■ Your objective:
What lines below contain the string "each"? List them all.

##############################

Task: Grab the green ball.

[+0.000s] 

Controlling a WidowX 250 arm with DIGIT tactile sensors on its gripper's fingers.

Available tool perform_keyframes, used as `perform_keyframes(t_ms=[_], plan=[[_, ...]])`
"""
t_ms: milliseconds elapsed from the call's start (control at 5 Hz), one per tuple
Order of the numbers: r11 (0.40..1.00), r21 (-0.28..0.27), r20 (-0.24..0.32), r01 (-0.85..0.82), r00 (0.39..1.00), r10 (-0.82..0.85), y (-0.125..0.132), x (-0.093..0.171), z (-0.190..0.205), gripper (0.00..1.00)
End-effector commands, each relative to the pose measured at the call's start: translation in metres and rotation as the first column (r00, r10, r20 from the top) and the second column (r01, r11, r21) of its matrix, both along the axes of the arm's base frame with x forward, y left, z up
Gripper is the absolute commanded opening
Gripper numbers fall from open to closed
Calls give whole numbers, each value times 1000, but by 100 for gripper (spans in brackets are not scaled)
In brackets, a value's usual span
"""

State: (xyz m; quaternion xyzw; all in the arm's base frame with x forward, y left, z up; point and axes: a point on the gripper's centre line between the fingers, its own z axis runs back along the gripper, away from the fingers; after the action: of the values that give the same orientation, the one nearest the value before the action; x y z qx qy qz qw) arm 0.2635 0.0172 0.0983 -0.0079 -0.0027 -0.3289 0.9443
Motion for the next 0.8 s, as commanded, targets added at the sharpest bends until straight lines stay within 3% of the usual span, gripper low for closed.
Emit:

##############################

■ Response:
End-effector commands, each relative to the pose measured at the call's start: translation in metres and rotation as the first column (r00, r10, r20 from the top) and the second column (r01, r11, r21) of its matrix, both along the axes of the arm's base frame with x forward, y left, z up
Calls give whole numbers, each value times 1000, but by 100 for gripper (spans in brackets are not scaled)

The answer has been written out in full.